And they understood. The situation was kind of unique, where we needed to meet new people. And they said well, just-- they gave me a big speech, which is what parents should do. They told me about watching out for certain things.
And so I said, OK. And my friends came and picked me up, and we went to this new friend’s house. It was a big house. And I’d never been there before. And most of the people there, I didn’t know-- I recognized from school, but I didn’t know them.
And so we’re walking in with me and my friends, and we were trying to be socially adept and to have some fun and meet some new people. And I think one of my friends saw someone he knew, and so he followed her. And one of my other friends saw SportsCenter on TV, and so he went that way. And I was left by myself. It reminds me of most of my high school.
But I was there by myself. And I wandered around a little bit, and I ended up in the kitchen with a group of guys about my same age. And they were all in there talking.
And I didn’t know them, but I knew their faces. And they were having a great time. They knew each other really well.
Well, as I’m standing there and I’m trying to fit in-- do you remember being 16? Do you remember trying to fit in? Lots of nodding, lots of yeah, yeah. Just scared that you’re going to do the wrong thing at any time, right? I got to make a good impression here.
Well, as we’re sitting there talking-- we were talking for a few minutes. And I’m just trying to really fit in and make friends. One of these guys, I think he owned the house, he went over in the kitchen. Hey, there’s a kitchen right here.
He went over into the kitchen, and he got what looked like-- now, I had never seen anything like this. But it was a carton with a handle, a cardboard handle. And it had red bottles inside of it, six red bottles inside of it. And he got that out, and he set it on the counter and he started handing everybody one.

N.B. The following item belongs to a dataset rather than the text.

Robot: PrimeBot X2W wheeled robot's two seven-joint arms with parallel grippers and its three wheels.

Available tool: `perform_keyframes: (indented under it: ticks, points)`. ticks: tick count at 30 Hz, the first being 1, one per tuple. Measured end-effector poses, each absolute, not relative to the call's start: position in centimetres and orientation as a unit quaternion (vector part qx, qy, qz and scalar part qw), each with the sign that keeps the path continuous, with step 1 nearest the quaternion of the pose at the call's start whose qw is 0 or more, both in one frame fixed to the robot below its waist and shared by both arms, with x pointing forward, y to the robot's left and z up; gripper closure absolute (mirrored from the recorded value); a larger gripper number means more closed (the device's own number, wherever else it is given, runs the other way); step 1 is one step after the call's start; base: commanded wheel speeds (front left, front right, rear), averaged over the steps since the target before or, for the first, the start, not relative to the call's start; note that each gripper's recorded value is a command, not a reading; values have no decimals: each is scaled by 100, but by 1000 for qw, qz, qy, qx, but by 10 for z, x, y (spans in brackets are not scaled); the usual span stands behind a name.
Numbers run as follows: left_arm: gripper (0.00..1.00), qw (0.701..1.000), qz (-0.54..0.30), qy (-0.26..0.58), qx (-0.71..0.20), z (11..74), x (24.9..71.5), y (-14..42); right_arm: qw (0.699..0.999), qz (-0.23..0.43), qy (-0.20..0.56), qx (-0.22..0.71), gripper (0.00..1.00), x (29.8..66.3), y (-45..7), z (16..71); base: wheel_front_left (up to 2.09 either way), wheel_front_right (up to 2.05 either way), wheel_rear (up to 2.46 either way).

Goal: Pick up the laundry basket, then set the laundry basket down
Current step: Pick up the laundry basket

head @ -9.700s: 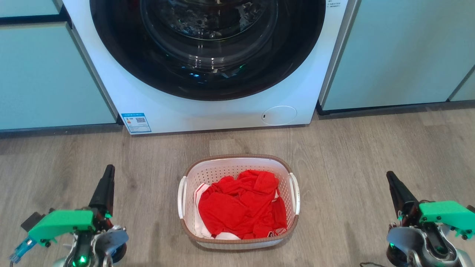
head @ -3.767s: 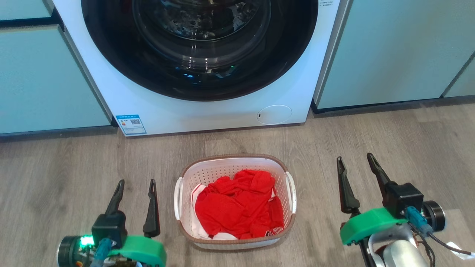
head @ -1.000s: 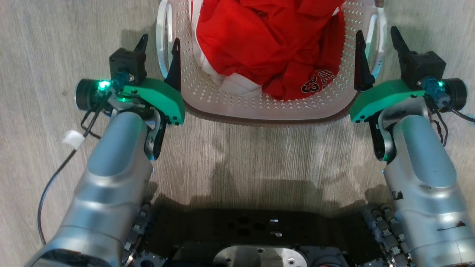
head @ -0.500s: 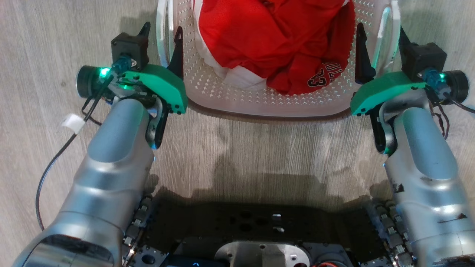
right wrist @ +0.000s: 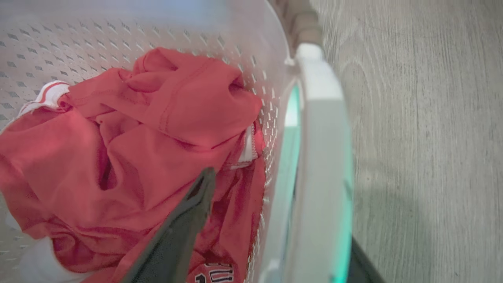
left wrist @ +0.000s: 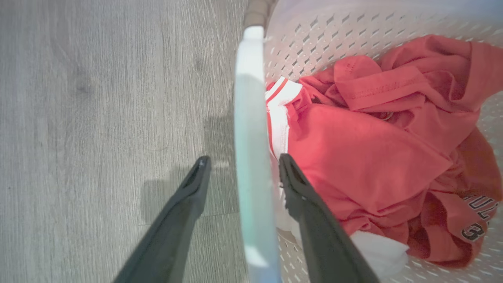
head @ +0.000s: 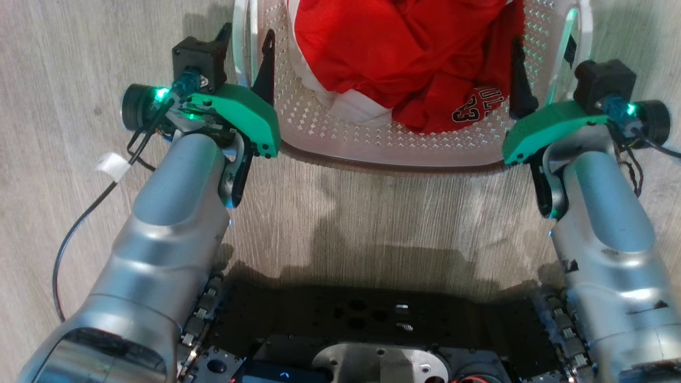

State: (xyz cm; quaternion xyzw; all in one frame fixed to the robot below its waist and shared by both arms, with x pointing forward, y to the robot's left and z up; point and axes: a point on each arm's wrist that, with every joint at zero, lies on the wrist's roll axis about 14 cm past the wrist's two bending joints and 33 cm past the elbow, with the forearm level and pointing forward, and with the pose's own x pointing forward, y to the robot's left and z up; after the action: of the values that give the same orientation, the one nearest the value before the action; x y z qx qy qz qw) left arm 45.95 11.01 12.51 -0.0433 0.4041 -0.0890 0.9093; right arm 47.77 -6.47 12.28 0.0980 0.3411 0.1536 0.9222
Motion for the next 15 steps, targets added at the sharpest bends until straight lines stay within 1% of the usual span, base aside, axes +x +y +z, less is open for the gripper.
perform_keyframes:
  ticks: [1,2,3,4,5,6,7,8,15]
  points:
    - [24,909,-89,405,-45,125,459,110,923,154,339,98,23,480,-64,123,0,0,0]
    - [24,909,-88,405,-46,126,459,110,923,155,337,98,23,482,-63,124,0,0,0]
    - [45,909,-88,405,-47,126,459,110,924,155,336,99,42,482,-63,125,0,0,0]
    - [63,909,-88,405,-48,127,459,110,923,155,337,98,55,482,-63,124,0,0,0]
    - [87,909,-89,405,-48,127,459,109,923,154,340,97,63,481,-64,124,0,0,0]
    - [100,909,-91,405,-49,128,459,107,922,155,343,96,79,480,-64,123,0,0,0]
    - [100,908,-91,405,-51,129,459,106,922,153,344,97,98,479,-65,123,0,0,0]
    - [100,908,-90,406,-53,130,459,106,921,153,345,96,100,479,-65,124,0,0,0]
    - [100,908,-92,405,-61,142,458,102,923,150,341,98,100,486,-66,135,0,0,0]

And I didn’t know what it was. And I want to fit in. And he took one of these red bottles, and he slid it down the counter. And I was at the end of the counter.
He slid it down the counter and just out of reaction, I didn’t-- someone throws a ball at you-- I put my hand out to catch this red bottle. And as I grab it, I look at it to see what it is. And it’s alcohol.
So I look down and I thought, how did this happen? I’ve been here all of five minutes, and I have alcohol in my hand. I thought that-- this was not in the Church videos they showed you in seminary. This is not how it’s supposed to happen. I didn’t realize.
And so I had this alcohol in my hand. Now, I was kind of shocked there, like, oh, no. I’m in this bad position.
And my first thought was, my dad will ground me forever if someone-- good thing we didn’t have camera phones in the 1900s. Because someone takes that picture and sends it to my dad, I am dead forever, forever-- dead, dead. He would have me put the bottle on top of my head, and he would shoot it. It’s not going to happen.
So I’m holding this bottle thinking, how am I going to get out of this? Now, stop right there. Pause right there. And go with me three weeks earlier.
I was in my bedroom listening to music when the same dad of mine walks in, and he brings in this book, this exact book. He brings in this book and he says, you should read this. I’m 16 years old. And it says the Warren and Mary Tye, A Family History.
And I sat that down. And he opens it up for me, and he says, take a look at this. I’m 16 years old. And this is a lot of black and white. And I was like, thanks, dad-- whatever I need to tell him to get out of my room-- as I’m looking through this.
And he said, no, no. This is going to be really good. And I was thinking in my head, Dad, I am never going to read this. It’s just not going to happen.
And I like the pictures. But most of the pictures of those pioneers-- I’m 16 years old. I’m going to get into my 16-year-old head. All I looked at and saw was very unhappy people.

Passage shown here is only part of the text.